La bañera del sarnoso ante tu luz

En “psoriasis” tremenda terminada *

Tras la puerta cerrada permanece vacía

Ávida de cualquier cosa

 

Solitaria y ennegrecida pide

Un cuerpo que se descama,

Y su sangrienta sombra

Mi mano de improviso castiga

En fuga de una puerta vigilada

 

–Cada uno tiene su Marat. Póngase el hombre. 

Golpes para una audiencia delatora.

Susurrándole cauto, la boca obscena 

La hiel sombría, la infecta espalda

Con el puñal que enterrado se limpia

Día y noche golpeando.

Hasta que caiga sobre ti el suplicio

Del brazo severo que tú hieres– 

 * Nota de Ceronetti: “psore” alude a la dermatosis de Marat, il rognoso (sarna). La bañera donde estaba inmerso es “fulminada” por la luz de Carlota.

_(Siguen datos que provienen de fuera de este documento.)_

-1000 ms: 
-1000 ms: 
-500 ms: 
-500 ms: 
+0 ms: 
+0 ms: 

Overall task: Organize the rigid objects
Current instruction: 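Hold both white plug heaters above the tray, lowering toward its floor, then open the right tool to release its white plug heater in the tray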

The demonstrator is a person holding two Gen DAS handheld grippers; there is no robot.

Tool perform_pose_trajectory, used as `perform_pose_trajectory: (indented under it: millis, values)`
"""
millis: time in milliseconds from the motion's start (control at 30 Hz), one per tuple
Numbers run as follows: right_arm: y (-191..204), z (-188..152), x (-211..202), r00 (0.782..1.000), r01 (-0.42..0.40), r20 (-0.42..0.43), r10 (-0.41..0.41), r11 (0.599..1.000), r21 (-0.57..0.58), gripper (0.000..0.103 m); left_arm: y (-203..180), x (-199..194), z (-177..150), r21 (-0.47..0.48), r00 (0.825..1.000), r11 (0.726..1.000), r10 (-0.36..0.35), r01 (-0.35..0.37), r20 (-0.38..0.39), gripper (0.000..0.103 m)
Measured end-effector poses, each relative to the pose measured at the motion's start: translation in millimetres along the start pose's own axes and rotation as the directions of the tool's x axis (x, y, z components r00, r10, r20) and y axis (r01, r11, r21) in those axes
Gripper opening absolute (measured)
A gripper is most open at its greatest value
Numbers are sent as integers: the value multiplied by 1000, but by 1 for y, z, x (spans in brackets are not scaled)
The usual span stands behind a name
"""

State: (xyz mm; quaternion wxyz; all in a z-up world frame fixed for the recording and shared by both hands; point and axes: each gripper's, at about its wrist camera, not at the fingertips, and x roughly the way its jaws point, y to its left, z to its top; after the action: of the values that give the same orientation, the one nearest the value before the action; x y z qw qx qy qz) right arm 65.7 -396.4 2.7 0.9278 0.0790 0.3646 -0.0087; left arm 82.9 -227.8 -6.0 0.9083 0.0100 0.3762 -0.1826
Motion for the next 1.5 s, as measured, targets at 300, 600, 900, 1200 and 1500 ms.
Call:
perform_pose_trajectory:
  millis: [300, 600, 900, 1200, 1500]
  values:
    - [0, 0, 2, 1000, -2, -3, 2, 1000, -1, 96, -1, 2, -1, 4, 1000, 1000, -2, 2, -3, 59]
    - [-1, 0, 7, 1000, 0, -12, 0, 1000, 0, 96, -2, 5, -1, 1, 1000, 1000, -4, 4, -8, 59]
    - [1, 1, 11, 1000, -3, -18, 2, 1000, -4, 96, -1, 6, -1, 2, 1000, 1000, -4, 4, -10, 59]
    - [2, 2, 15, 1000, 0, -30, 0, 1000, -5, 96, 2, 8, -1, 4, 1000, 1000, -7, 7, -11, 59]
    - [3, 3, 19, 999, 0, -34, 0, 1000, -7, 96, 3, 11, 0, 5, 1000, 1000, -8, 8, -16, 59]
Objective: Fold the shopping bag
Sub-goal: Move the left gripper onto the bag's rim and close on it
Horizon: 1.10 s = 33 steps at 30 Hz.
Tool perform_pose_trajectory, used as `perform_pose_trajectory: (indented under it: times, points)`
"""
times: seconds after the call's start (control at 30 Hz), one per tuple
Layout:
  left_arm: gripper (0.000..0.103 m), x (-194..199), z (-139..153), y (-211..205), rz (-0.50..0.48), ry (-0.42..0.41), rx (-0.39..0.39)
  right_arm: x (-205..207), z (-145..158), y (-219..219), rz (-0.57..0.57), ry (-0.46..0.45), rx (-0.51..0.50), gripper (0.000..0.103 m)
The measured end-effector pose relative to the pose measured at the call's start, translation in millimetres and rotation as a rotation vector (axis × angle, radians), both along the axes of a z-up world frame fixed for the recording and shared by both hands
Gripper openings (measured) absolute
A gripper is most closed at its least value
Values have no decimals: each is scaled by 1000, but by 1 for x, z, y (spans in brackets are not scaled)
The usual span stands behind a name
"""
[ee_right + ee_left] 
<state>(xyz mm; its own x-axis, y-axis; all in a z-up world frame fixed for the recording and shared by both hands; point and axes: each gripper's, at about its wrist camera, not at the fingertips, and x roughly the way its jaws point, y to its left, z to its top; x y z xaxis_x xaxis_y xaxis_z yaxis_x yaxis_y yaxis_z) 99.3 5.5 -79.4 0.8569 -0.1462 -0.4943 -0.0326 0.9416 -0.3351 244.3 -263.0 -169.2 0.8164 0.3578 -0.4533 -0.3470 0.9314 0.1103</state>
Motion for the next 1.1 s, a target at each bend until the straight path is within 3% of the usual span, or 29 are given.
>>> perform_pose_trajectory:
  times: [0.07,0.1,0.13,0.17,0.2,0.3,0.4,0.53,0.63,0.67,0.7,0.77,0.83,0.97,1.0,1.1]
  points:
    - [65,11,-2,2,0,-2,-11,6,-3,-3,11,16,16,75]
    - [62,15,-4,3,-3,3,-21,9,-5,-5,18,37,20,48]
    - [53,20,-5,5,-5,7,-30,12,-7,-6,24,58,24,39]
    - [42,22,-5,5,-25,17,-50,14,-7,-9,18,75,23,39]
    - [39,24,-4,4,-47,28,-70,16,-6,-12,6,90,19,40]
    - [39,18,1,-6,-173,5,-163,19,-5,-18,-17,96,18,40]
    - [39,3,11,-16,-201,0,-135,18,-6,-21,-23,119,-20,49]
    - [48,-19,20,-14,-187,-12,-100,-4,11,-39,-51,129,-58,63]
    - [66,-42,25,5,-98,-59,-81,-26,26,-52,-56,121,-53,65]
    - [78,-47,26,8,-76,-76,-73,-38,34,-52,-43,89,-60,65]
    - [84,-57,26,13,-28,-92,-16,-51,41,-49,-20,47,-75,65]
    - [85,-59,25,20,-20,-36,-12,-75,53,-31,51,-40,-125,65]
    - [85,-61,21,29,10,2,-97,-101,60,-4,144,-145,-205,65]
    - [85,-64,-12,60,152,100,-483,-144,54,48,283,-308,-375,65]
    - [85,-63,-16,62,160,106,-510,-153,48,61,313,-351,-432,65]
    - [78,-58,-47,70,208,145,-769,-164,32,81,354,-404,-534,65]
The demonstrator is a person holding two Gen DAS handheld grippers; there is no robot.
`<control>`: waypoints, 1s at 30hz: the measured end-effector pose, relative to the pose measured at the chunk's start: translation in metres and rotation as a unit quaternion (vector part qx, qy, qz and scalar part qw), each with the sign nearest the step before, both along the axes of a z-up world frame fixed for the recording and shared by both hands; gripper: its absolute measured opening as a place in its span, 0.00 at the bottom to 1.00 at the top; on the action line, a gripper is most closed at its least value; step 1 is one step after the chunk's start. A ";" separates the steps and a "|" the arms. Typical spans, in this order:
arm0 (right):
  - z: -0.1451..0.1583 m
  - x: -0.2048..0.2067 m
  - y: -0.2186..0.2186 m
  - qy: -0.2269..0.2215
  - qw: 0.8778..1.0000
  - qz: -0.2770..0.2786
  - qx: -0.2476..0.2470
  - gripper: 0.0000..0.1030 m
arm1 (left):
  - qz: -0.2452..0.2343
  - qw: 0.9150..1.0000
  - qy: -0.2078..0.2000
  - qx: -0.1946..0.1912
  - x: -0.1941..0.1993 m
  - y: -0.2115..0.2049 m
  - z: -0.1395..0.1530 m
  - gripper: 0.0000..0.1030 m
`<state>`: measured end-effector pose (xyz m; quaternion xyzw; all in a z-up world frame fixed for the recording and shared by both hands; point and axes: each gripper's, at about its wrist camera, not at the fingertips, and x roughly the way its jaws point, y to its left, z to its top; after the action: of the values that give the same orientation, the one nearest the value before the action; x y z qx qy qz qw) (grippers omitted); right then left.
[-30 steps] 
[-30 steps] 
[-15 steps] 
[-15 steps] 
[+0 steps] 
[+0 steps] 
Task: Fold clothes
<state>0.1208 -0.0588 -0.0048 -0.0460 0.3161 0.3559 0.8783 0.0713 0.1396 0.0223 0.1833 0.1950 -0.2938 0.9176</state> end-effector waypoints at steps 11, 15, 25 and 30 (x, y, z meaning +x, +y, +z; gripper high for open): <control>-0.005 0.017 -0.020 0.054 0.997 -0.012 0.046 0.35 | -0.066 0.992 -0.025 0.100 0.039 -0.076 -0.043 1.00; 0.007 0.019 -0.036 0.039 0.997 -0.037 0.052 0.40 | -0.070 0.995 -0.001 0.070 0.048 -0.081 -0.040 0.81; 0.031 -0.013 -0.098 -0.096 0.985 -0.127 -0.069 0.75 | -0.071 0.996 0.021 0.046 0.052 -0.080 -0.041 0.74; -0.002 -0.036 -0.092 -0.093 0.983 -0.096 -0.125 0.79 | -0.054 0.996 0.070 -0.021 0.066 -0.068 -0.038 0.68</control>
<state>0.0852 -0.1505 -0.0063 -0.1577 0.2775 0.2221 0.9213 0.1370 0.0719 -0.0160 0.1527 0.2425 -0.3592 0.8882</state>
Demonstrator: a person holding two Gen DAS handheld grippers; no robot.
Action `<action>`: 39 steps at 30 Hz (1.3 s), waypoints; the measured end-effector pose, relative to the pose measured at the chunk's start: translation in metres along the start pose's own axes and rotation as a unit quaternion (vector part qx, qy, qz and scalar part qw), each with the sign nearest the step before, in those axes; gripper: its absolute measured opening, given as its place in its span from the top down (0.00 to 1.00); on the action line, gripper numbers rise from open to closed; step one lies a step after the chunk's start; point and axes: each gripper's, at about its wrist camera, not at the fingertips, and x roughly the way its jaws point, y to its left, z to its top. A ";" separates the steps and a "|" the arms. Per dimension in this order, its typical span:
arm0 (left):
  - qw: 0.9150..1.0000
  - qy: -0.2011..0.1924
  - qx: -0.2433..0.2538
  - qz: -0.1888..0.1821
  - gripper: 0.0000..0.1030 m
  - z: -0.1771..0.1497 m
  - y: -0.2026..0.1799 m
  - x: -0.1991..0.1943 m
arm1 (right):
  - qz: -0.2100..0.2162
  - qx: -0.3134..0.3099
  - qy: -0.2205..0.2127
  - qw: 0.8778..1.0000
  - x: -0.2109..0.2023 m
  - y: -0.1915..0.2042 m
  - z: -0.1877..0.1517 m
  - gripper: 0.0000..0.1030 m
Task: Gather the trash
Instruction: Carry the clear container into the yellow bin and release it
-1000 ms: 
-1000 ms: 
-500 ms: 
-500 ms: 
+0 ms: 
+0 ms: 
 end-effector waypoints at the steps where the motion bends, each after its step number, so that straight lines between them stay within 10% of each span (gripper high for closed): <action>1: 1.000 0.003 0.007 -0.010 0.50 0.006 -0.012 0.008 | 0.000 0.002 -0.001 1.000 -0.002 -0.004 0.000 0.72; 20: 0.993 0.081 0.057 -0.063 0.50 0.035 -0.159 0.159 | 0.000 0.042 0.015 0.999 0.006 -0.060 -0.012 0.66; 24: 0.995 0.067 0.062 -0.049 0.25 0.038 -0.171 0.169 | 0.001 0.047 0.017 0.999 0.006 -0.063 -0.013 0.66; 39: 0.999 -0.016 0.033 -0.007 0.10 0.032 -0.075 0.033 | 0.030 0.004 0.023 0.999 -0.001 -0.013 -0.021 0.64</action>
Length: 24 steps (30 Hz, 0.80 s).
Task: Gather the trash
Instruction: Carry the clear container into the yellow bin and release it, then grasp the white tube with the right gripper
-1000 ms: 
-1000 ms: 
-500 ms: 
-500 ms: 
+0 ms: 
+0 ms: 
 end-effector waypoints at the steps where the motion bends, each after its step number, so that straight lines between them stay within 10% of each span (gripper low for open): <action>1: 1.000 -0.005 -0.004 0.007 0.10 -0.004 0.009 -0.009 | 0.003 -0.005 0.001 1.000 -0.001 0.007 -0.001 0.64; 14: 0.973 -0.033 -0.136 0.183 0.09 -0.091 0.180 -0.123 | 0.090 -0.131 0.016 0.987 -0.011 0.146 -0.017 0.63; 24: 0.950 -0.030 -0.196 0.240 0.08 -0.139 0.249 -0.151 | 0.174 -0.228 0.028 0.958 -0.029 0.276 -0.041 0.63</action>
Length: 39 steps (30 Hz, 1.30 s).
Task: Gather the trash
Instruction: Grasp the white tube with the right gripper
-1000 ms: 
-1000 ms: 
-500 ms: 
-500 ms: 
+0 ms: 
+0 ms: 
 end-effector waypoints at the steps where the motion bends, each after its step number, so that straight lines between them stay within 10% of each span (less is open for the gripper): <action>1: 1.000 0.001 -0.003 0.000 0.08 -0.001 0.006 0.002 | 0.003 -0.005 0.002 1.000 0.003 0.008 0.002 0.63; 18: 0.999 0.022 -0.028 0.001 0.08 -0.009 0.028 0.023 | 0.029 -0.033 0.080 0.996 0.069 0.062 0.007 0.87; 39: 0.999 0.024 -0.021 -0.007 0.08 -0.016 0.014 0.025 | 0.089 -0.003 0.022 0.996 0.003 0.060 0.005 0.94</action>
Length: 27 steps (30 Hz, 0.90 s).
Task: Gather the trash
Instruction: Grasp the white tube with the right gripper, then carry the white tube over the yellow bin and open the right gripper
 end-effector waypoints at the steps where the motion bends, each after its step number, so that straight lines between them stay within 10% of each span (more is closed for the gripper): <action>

 Su curiosidad por la medicina llevó al autor de El silencio del cuerpo a una crisis que ya venía conjurando de algún modo en sus apuntes y aforismos. No quedaba sino una despedida de la medicina, como asegura en el epílogo que escribió apenas cuatro años más tarde, y en el que confiesa: “Tengo cincuenta y seis años, y casi no aguanto más”.

 Ese cansancio se siente en una página que en su momento no marqué, pero que complementa muy bien su cita de Marañón. Allí se trata de lo lleno como plenitud cristiana, aquí del necesario vacío: “En el espacio que separa a Buda de Émile Littré hay tal vez un punto donde podría situarme. El problema de la salvación (de la verdadera sabiduría) radica en vaciarse, y yo no hago más que seguir mis curiosidades libertinas, me lleno, devoro pasado, persigo espectros por los pasillos del Tiempo. Pero la sabiduría que exige como presupuesto la Kénosis mental es la única verdadera. Lo demás es Deseo, búsqueda de distracciones. Dios no puede acudir más que al corazón vacío, concentrado en él, no a un corazón ocupado por diccionarios”.

 Desde luego, hoy la medicina está tan lejos de Littré como lo estuvo siempre de Buda. No hay cuerpos, no hay manos de mujer, no hay siquiera un buen diccionario. Entretanto, la muerte triunfa. No sobre su necesario complemento, la vida, sino sobre lo que ha quedado de esta desde el advenimiento de los algoritmos. Si una cuarentena eficaz puede recordar la imagen del Estado perfecto, la excepción actual no hace más que avisarnos de su conversión en una bestia más aviesa, y por desgracia, también más inoperante.